The production focusses on the bare minimum here. There is a simple set with projections and block furniture. Things open up, get assembled and then disassembled as Catherine begins her new life.

Director Roy Alexander Weise, recent recipient of the JMK Young Director Award, avoids sensationalism and obvious shocks in this production. But things are still disturbing enough and always focused on the performers.

The challenge of depicting the four characters in the piece is down to Ellie Turner and Liz Jadav.

Taylor has to switch between the intense physicality of the role of Catherine to being her outgoing and chatty half sister. It is fascinating to watch the contrast and contemplate the different paths the two sisters had by chance.

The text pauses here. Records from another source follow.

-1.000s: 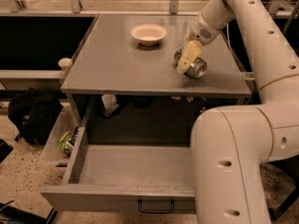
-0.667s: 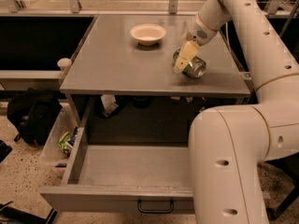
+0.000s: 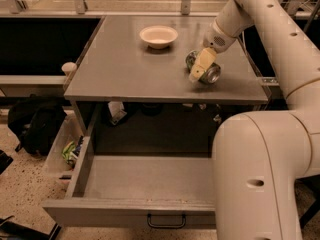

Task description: Place green can into top drawer

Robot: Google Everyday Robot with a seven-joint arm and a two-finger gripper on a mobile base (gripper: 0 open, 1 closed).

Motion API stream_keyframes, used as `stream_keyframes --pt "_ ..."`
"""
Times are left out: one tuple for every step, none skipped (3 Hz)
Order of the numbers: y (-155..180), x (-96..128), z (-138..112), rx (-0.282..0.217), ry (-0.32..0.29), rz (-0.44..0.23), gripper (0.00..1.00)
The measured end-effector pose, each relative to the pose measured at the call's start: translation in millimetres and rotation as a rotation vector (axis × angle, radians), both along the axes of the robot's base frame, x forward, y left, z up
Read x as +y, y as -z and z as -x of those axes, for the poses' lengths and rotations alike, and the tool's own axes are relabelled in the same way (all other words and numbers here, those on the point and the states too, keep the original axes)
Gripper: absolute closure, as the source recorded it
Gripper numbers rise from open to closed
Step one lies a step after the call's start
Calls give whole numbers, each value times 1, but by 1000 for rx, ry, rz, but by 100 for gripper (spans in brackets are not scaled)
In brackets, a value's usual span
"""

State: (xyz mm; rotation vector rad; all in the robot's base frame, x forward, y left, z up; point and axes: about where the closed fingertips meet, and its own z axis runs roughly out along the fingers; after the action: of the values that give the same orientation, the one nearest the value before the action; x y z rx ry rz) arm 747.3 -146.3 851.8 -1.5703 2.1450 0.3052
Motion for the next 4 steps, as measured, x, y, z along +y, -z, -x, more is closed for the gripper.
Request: stream_keyframes --pt "5 2 1 10 -1 1 0" --pt "5 2 1 10 -1 1 19" --pt "5 2 1 10 -1 1 42" --pt "5 2 1 10 -1 1 65"
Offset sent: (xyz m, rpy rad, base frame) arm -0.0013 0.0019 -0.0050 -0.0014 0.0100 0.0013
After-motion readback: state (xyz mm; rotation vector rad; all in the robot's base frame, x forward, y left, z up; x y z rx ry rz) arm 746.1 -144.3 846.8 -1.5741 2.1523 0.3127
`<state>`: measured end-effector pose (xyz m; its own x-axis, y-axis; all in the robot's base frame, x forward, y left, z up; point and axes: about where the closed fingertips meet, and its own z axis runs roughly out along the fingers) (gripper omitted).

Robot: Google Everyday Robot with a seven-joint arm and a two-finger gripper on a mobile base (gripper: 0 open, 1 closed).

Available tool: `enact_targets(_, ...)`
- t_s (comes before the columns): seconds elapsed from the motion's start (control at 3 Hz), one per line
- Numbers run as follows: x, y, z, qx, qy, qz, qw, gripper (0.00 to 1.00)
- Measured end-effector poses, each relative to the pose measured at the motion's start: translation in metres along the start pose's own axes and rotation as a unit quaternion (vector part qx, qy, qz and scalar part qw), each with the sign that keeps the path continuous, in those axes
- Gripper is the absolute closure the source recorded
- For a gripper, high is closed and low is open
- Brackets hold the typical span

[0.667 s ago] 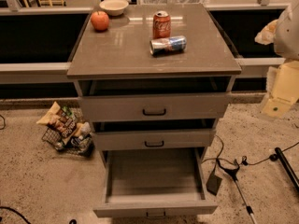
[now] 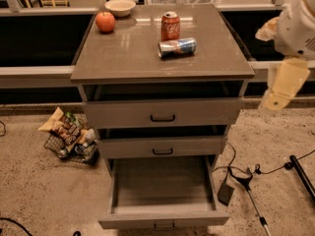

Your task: Place redbull can into bottom drawer

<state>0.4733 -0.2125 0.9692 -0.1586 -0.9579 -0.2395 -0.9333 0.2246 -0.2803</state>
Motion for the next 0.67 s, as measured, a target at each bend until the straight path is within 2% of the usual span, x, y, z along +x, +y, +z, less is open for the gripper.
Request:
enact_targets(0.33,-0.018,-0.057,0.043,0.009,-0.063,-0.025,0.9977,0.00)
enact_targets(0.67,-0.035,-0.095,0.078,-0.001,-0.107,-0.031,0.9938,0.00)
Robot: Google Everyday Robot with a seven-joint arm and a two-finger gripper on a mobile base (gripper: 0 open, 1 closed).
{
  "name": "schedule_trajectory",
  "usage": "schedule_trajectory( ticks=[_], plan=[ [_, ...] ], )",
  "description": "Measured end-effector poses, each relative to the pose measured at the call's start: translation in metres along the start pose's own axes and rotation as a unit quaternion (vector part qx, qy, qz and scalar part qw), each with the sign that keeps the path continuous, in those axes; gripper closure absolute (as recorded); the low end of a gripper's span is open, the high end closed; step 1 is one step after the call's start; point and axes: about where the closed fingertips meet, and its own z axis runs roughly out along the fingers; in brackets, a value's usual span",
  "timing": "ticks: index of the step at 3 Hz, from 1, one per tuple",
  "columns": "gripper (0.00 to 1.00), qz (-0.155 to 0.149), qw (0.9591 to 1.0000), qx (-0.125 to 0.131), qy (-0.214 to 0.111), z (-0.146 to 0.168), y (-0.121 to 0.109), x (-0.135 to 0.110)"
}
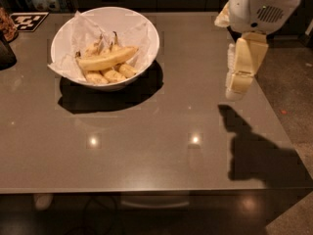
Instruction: Pick banana from white bowl
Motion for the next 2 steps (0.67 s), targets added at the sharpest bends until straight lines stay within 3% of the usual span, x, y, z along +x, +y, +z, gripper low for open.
schedule_trajectory(
  ticks=[2],
  plan=[
    [0.00,0.000,0.9996,0.020,-0.021,0.0036,-0.0149,-0.0141]
  ],
)
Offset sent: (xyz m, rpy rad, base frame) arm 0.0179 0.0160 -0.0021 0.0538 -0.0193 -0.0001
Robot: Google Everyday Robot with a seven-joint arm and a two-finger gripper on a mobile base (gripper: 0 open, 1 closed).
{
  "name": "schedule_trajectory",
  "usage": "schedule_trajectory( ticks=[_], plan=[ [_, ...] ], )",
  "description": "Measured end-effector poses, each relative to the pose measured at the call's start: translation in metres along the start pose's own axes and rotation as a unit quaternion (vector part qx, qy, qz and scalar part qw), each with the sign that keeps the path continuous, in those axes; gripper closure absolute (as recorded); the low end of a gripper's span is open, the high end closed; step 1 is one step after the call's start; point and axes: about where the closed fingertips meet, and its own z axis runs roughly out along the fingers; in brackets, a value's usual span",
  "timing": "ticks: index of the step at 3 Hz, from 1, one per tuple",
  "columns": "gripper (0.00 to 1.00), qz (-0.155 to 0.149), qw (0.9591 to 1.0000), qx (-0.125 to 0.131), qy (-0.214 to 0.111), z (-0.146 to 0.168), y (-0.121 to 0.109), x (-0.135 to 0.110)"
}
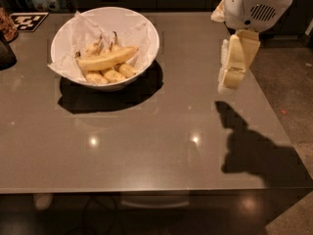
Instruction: Pick banana from white bowl
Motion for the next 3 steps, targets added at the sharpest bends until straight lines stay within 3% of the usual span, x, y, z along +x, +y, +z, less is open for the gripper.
schedule_trajectory(
  ticks=[2,3],
  plan=[
    [0.00,-0.066,0.9976,-0.022,0.004,0.035,-0.054,-0.057],
    [0.00,-0.072,0.9973,-0.009,-0.008,0.037,-0.063,-0.070]
  ],
)
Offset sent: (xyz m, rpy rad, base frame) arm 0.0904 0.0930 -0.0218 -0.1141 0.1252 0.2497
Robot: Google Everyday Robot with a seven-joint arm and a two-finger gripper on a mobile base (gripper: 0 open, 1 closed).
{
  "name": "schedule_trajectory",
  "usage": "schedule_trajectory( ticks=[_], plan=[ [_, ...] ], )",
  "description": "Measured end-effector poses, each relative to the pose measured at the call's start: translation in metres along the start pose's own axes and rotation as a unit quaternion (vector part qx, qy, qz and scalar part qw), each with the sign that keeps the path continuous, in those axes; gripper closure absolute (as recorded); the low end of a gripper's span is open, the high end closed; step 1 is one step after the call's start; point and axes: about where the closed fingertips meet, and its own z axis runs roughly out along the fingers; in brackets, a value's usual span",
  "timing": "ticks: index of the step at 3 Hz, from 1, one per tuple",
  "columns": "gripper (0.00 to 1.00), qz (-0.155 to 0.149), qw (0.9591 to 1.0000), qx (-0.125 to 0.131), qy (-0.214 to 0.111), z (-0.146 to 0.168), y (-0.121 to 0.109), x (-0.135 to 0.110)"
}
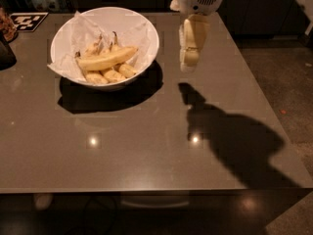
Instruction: Pick banana from white bowl
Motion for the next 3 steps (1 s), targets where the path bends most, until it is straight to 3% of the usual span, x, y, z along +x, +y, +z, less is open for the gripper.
schedule_trajectory(
  ticks=[1,2,3],
  plan=[
    [0.00,0.005,0.9999,0.003,-0.016,0.006,-0.004,-0.002],
    [0.00,-0.014,0.9998,-0.005,-0.010,0.018,-0.025,-0.016],
    [0.00,-0.058,0.9982,0.005,-0.013,0.027,-0.063,-0.062]
  ],
)
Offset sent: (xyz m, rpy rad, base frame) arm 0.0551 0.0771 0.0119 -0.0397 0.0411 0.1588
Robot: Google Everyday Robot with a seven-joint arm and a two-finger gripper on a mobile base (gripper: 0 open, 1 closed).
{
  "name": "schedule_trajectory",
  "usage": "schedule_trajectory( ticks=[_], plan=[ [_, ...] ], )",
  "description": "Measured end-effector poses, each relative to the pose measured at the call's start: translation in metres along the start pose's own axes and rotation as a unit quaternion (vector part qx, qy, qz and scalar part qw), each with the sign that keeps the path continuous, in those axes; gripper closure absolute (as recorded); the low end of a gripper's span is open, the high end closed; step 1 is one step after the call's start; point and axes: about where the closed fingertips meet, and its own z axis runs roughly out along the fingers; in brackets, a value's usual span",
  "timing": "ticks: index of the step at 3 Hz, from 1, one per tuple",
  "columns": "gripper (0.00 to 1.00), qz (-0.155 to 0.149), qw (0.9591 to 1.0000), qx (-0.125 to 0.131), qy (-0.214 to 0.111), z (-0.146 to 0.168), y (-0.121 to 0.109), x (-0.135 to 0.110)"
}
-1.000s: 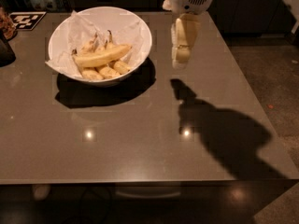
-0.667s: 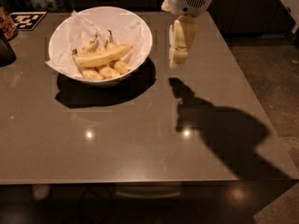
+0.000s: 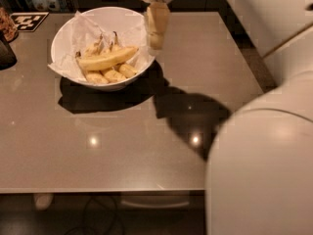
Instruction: Pick banana from white bowl
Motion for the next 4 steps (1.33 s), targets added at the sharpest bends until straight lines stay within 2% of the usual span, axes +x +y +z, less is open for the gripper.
schedule_trajectory(
  ticks=[1,2,3,4],
  plan=[
    [0.03,-0.031,0.9995,0.010,0.000,0.015,-0.033,-0.031],
    [0.19,-0.047,0.9989,0.003,-0.007,0.040,-0.052,-0.057],
    [0.34,-0.051,0.9985,-0.008,-0.016,0.063,-0.063,-0.074],
    [0.38,-0.051,0.9984,-0.022,-0.008,0.087,-0.068,-0.080]
  ],
)
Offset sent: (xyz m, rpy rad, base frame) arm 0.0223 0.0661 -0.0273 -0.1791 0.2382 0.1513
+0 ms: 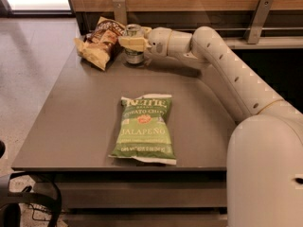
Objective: Move 7up can near brown chip bag
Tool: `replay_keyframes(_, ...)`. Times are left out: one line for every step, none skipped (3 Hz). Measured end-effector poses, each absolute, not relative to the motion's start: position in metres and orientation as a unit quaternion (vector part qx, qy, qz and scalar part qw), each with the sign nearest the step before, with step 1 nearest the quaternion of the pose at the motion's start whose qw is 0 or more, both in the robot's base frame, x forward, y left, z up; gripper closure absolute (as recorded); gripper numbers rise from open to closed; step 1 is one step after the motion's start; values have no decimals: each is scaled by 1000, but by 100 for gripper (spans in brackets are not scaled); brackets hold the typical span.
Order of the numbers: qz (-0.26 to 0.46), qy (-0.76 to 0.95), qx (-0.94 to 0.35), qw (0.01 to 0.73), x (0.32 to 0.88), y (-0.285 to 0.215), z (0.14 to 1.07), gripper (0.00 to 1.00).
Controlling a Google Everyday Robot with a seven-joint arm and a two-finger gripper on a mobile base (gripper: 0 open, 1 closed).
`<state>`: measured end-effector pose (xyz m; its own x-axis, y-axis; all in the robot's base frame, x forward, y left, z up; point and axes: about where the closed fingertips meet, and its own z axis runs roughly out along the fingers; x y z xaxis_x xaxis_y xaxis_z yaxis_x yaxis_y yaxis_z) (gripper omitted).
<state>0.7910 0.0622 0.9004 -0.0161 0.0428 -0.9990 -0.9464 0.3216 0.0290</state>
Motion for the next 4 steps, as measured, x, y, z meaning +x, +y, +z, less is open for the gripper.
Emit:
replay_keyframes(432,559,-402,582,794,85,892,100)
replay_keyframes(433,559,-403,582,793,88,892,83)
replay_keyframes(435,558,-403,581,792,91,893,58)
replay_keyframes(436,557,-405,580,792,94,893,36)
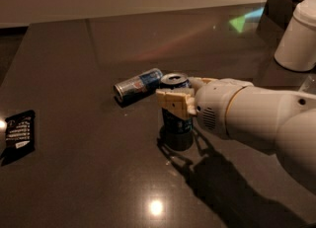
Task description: Place pepsi can upright
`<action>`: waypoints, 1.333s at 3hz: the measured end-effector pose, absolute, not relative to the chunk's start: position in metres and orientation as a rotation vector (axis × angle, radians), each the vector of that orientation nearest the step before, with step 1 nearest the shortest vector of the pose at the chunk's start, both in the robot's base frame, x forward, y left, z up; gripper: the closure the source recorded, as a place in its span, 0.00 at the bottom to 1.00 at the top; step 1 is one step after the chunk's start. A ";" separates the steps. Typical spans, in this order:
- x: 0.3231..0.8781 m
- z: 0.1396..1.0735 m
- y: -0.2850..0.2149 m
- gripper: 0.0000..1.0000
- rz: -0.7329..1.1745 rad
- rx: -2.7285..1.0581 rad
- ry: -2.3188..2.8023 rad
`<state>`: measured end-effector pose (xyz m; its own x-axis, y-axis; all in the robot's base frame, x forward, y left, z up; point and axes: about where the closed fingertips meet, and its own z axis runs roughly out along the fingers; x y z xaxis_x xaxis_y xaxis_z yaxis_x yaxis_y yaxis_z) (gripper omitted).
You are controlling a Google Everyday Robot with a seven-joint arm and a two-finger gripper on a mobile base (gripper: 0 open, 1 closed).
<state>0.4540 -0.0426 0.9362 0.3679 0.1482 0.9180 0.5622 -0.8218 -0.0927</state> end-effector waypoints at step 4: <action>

Jadav plays the characters with the best intentions. She brings real warmth to the role of the nurse Cutler. When you learn she left the NHS to work where there are resources to look after people, you feel that she may have a point. Her alternative role as the tabloid journalist who writes the stories that keep the donations coming in. Here she is more vulnerable and full of contradictions.

At times the doubling of the roles is a little jarring. There is little opportunity but to put on a jacket or take one off to physically distinguish between the roles.

It is only a short piece lasting a little under ninety minutes. The subject matter and the characters make it feel like you could have spent longer with them to understand them more. Perhaps after this world premiere run there is a bigger version of this story to be told. For now, this one is terrific all the same.

Stone Face is at the Finborough Theatre until 11 June.